I hated the name growing up. Everyone would see Billy Jo, and think that they could call me Billy. I hate Billy, so I just tell people Bj or B. Thank you, and hello.  Is it ok to know your name? If not, I understand.


----------



## SmallFarmGirl (Dec 12, 2011)

fortheloveofgoats said:
			
		

> I hated the name growing up. Everyone would see Billy Jo, and think that they could call me Billy. I hate Billy, so I just tell people Bj or B. Thank you, and hello.  Is it ok to know your name? If not, I understand.


Thank you for understanding ... So no . I love that name ... I always thought it was adorable .. I understand not liking billy though . Have you ever read Out of the Dust ??? Its 
a book about a girl named Billy Jo . She lived during the dust bowl .. Its fiction and written in poetry ..     awesome book ... It brought me to tears at some parts ... 
It is a kids book ...  It would be in that category ... a person told me about it . but its a touching book about tough times ..   Its awesome ...


----------



## fortheloveofgoats (Dec 12, 2011)

SmallFarmGirl said:
			
		

> fortheloveofgoats said:
> 
> 
> 
> ...


Your welcome. Thank you. No, I haven't heard of that book. I will have to check it out sometime.


----------



## SmallFarmGirl (Dec 12, 2011)

Want to talk ???   Lets see .. do you like marshmellows ??? Roasted of corse ...


----------



## SmallFarmGirl (Dec 12, 2011)

Ohh and do you like  fires ??? In fire place or pit ????


----------



## fortheloveofgoats (Dec 12, 2011)

Both. I think that there is nothing more relaxing then having a fire and a good book. Or if it's outside, nothing beats having a fire and some samores with my hubby and kids. 

Do you like sitting outside and listening to the animals and nature? (I live in a rural area, so I have a forest behind me, not sure what you have around you)


----------



## SmallFarmGirl (Dec 12, 2011)

Yes I love that ... Behind my property is a field . (and a dirt road !!) They (farmers) plant different crops so I get to see nature when ever I look out of my back window ....  and across the street is field too ...  I love nature ... I agree too ... fire and a good book ... that is great too ...


----------



## SmallFarmGirl (Dec 12, 2011)

Do you like cow's milk or goat's milk ???


----------



## fortheloveofgoats (Dec 12, 2011)

SmallFarmGirl said:
			
		

> Yes I love that ... Behind my property is a field . (and a dirt road !!) They (farmers) plant different crops so I get to see nature when ever I look out of my back window ....  and across the street is field too ...  I love nature ... I agree too ... fire and a good book ... that is great too ...


----------



## fortheloveofgoats (Dec 12, 2011)

SmallFarmGirl said:
			
		

> Do you like cow's milk or goat's milk ???

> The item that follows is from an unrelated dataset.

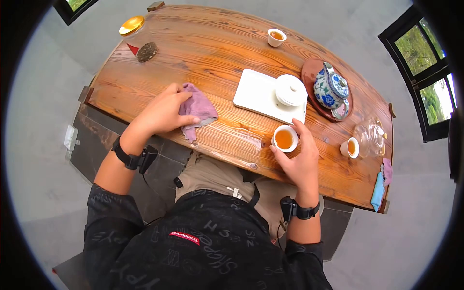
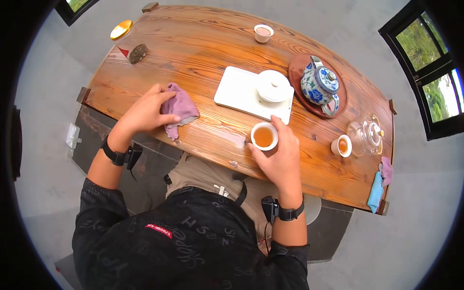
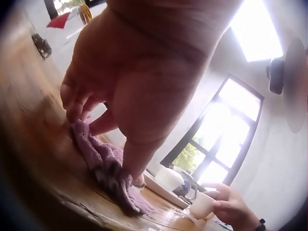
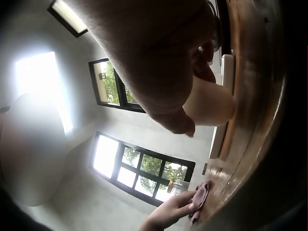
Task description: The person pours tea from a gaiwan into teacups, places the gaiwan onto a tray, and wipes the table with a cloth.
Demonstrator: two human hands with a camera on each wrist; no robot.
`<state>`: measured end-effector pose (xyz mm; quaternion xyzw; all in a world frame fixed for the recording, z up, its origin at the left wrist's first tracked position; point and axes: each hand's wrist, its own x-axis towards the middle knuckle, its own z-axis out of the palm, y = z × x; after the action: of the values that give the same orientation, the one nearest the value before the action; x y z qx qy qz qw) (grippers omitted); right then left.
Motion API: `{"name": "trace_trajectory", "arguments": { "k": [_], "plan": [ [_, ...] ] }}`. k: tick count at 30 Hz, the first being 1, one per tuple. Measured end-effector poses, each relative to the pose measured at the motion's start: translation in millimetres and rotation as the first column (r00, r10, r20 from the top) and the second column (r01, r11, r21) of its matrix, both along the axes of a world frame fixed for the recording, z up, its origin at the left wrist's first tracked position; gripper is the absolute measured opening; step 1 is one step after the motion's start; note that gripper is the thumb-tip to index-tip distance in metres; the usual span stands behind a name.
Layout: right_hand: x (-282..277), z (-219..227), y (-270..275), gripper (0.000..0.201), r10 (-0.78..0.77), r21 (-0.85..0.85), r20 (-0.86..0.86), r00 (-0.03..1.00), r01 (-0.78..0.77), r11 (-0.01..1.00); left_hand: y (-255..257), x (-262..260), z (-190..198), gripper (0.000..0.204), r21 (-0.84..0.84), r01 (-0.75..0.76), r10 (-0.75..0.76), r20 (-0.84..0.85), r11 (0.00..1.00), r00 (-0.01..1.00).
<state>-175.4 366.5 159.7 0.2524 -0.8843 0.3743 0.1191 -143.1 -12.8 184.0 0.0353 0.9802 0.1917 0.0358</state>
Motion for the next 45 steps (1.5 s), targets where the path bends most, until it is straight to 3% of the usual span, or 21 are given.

I used to love goats milk, but now I can't stand it. I love cows milk now. 

Whats your favorite juice?


----------



## SmallFarmGirl (Dec 12, 2011)

I love cranberry juice  ..


----------



## SmallFarmGirl (Dec 12, 2011)

Hey !!! I'm baking bread tonight !!!


----------



## fortheloveofgoats (Dec 12, 2011)

SmallFarmGirl said:
			
		

> I love cranberry juice  .. You mean store bought goats milk ???? Goats milk takes on flavor of whatever bottle it is in except glass ... If its store bought it can get sour !!

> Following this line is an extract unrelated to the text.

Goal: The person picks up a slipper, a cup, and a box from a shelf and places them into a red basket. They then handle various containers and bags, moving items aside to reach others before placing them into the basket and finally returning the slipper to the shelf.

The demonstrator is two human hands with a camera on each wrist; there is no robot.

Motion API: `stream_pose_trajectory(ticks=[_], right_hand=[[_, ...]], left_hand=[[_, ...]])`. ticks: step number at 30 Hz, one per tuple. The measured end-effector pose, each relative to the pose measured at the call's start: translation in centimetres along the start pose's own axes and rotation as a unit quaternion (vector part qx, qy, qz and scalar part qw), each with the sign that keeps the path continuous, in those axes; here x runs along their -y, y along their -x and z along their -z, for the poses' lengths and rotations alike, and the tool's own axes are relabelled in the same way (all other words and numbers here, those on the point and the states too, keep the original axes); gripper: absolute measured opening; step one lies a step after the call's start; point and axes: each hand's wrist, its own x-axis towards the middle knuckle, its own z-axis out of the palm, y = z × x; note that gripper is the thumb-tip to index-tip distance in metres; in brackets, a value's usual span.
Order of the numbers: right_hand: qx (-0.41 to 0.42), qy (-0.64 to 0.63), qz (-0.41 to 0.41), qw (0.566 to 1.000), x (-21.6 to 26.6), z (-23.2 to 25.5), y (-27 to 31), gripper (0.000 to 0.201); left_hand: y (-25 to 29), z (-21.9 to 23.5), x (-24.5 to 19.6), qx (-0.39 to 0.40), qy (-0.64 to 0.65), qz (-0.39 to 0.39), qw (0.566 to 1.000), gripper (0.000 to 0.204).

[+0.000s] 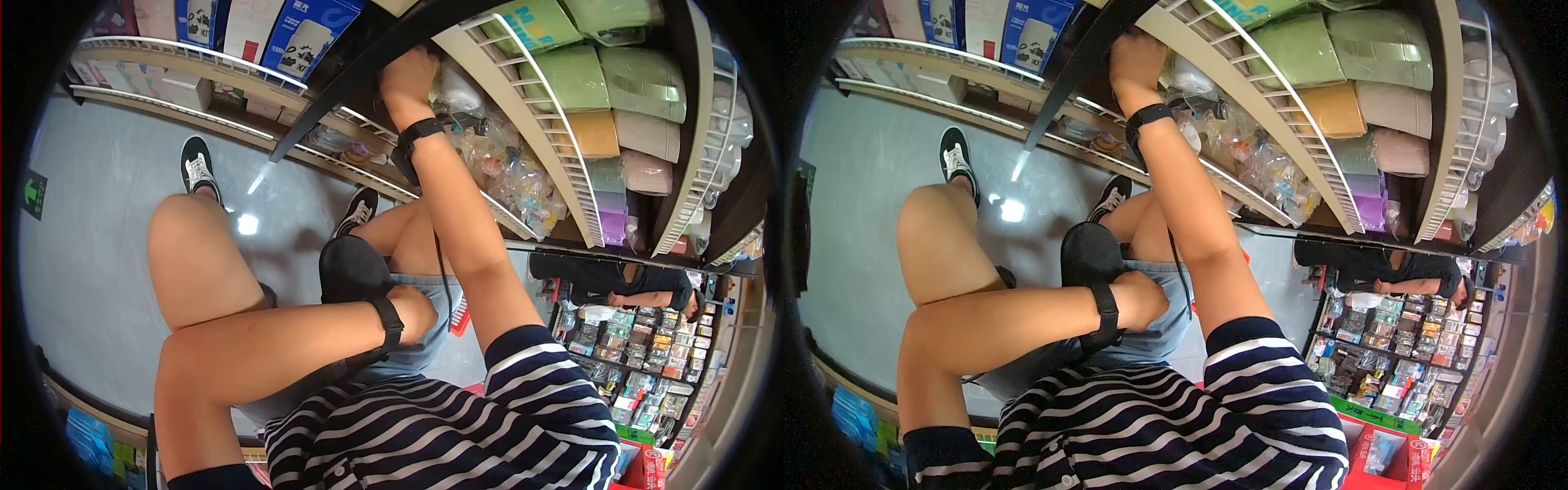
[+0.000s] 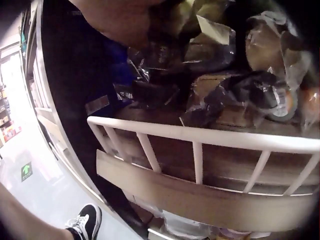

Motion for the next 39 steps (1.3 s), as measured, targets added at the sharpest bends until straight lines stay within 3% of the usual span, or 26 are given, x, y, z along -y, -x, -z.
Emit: stream_pose_trajectory(ticks=[4,6,8,9,11,13,15,17,19,21,23,25,26,28,29,31,32,34,35,37,38,39], right_hand=[[0.032,0.003,-0.024,0.999,0.4,0.6,0.2,0.022],[-0.037,0.024,0.092,0.995,0.6,1.3,0.9,0.025],[-0.026,-0.016,0.133,0.991,0.1,3.2,2.5,0.028],[-0.020,-0.056,0.177,0.983,-0.3,4.8,3.4,0.032],[0.156,-0.127,0.132,0.971,-1.1,11.4,5.8,0.033],[0.107,-0.233,0.147,0.955,-3.2,16.3,8.3,0.030],[0.179,-0.363,-0.028,0.914,-6.8,19.0,12.0,0.024],[0.125,-0.437,-0.267,0.849,-10.7,18.7,17.0,0.021],[0.059,-0.386,-0.395,0.832,-15.3,14.4,24.2,0.021],[0.146,-0.219,-0.378,0.888,-19.3,8.3,33.9,0.033],[0.284,-0.107,-0.408,0.861,-20.1,2.3,44.5,0.051],[0.435,-0.111,-0.464,0.764,-18.8,-0.9,51.2,0.092],[0.463,-0.168,-0.510,0.706,-18.6,-3.1,54.1,0.106],[0.458,-0.304,-0.604,0.577,-17.0,-3.6,55.7,0.129],[0.434,-0.351,-0.662,0.499,-16.3,-2.6,55.1,0.129],[0.346,-0.414,-0.694,0.477,-15.9,-4.1,55.6,0.134],[0.341,-0.419,-0.698,0.470,-16.2,-5.5,55.8,0.134],[0.235,-0.524,-0.612,0.543,-16.5,-7.4,55.0,0.137],[0.230,-0.529,-0.615,0.538,-16.3,-7.9,55.0,0.137],[0.346,-0.395,-0.686,0.504,-16.0,-4.9,50.9,0.135],[0.320,-0.385,-0.683,0.532,-15.9,-6.5,52.2,0.131],[0.318,-0.387,-0.686,0.528,-16.1,-7.1,52.5,0.131]], left_hand=[[0.3,0.4,-0.1,0.002,0.002,0.007,1.000,0.025],[0.2,0.4,0.0,0.008,0.005,0.012,1.000,0.024],[-0.1,-0.3,0.1,0.016,-0.024,0.022,0.999,0.023],[-0.1,-0.6,0.3,0.020,-0.023,0.021,0.999,0.023],[0.0,-1.2,0.9,-0.043,0.002,-0.008,0.999,0.021],[0.0,-0.7,0.8,-0.024,-0.001,0.001,1.000,0.019],[0.0,-0.7,1.0,-0.050,0.001,-0.014,0.999,0.019],[0.2,0.2,1.3,-0.054,0.014,-0.011,0.998,0.020],[0.0,0.4,1.8,-0.056,-0.002,-0.028,0.998,0.025],[0.0,0.9,2.0,-0.015,0.007,-0.027,1.000,0.030],[-0.1,0.9,2.2,0.000,0.023,-0.051,0.998,0.032],[-0.1,0.9,1.9,0.027,0.024,-0.033,0.999,0.033],[-0.2,0.9,1.8,0.034,0.024,-0.034,0.999,0.033],[-0.3,1.0,1.6,0.058,0.019,-0.042,0.997,0.033],[-0.5,1.3,1.3,0.076,0.031,-0.030,0.996,0.032],[-1.0,1.6,1.0,0.101,0.036,-0.015,0.994,0.031],[-1.2,1.6,1.0,0.104,0.043,-0.015,0.994,0.031],[-1.4,1.3,1.1,0.088,0.059,-0.025,0.994,0.031],[-1.5,1.3,1.0,0.096,0.054,-0.023,0.994,0.031],[-1.7,1.3,0.9,0.080,0.076,-0.037,0.993,0.031],[-1.8,1.4,0.8,0.117,0.064,-0.018,0.991,0.032],[-2.0,1.5,0.8,0.122,0.063,-0.018,0.990,0.032]])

I love apple juice. That would make sense, my Aunt had goats when I was staying with her, and I loved it. I tried some from the store, and just about lost my lunch.


----------



## fortheloveofgoats (Dec 12, 2011)

SmallFarmGirl said:
			
		

> Hey !!! I'm baking bread tonight !!!


 I want some. I was going to bake cookies today, but the day just was too busy.  I hope that I can do it tomorrow. I have to make pork chops, fresh broccoli, and noodles for dinner tonight. What are you guys having?


----------



## SmallFarmGirl (Dec 12, 2011)

fortheloveofgoats said:
			
		

> SmallFarmGirl said:
> 
> 
> 
> ...


I forgot !! I like apple juice too !!! When you said juice all that could make me think about is cranberries ..  Yah .. I love fresh goat milk .. thats the only way to go !!


----------



## fortheloveofgoats (Dec 12, 2011)

I was going to have fresh goats milk from my Lil Lady, but we had to let her go.  Maybe one day we can get a couple goats and I can try it again.


----------



## SmallFarmGirl (Dec 12, 2011)

fortheloveofgoats said:
			
		

> I was going to have fresh goats milk from my Lil Lady, but we had to let her go.  Maybe one day we can get a couple goats and I can try it again.

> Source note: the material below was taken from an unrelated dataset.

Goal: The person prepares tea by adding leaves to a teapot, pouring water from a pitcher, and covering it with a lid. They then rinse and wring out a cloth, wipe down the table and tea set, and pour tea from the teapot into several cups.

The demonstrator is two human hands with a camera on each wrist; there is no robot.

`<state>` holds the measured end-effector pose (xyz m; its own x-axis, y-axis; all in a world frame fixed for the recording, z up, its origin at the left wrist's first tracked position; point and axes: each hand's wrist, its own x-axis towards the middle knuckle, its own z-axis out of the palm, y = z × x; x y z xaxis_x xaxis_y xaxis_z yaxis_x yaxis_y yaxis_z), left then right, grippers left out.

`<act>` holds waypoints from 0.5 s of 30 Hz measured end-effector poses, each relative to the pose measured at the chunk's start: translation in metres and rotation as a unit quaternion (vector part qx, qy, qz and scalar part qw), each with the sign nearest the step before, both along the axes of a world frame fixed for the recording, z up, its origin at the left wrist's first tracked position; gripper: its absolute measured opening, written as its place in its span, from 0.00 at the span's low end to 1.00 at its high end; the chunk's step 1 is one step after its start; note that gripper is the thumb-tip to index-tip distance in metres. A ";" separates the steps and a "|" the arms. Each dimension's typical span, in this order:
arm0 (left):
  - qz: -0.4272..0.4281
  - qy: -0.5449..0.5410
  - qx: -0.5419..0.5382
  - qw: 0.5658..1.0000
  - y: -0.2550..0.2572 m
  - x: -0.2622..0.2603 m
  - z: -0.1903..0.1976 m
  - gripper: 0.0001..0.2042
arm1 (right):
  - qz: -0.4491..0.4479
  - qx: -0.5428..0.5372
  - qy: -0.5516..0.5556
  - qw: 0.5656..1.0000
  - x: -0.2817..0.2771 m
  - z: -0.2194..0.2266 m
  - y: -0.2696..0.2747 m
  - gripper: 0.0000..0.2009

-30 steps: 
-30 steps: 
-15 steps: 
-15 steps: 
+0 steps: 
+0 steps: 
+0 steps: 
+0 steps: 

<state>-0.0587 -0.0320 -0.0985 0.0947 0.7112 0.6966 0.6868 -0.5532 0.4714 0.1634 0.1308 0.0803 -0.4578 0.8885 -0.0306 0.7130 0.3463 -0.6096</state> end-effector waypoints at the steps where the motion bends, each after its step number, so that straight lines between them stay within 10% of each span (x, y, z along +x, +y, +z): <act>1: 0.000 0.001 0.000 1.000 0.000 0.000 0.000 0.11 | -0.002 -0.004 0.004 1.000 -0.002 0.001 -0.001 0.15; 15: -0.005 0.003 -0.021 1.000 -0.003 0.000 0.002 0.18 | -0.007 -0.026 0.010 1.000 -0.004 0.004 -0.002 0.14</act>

Yes .. you need to do that .. sorry about letting her go .. its hard .


----------



## fortheloveofgoats (Dec 12, 2011)

Thank you and I hope that we can soon.


----------



## SmallFarmGirl (Dec 12, 2011)

Yes ... do you like horses ???


----------



## fortheloveofgoats (Dec 12, 2011)

SmallFarmGirl said:
			
		

> Yes ... do you like horses ???


I love horses. They are such a beautiful animal. Do you like rain?


----------



## SmallFarmGirl (Dec 12, 2011)

fortheloveofgoats said:
			
		

> SmallFarmGirl said:
> 
> 
> 
> ...


Yes .. its poetic ... I like poetry ... do you ??? Let me guess ... its a yes ???


----------



## fortheloveofgoats (Dec 12, 2011)

Lol, to be honest, it depends on the poetry. I used to write it a lot in high school, not so much any more.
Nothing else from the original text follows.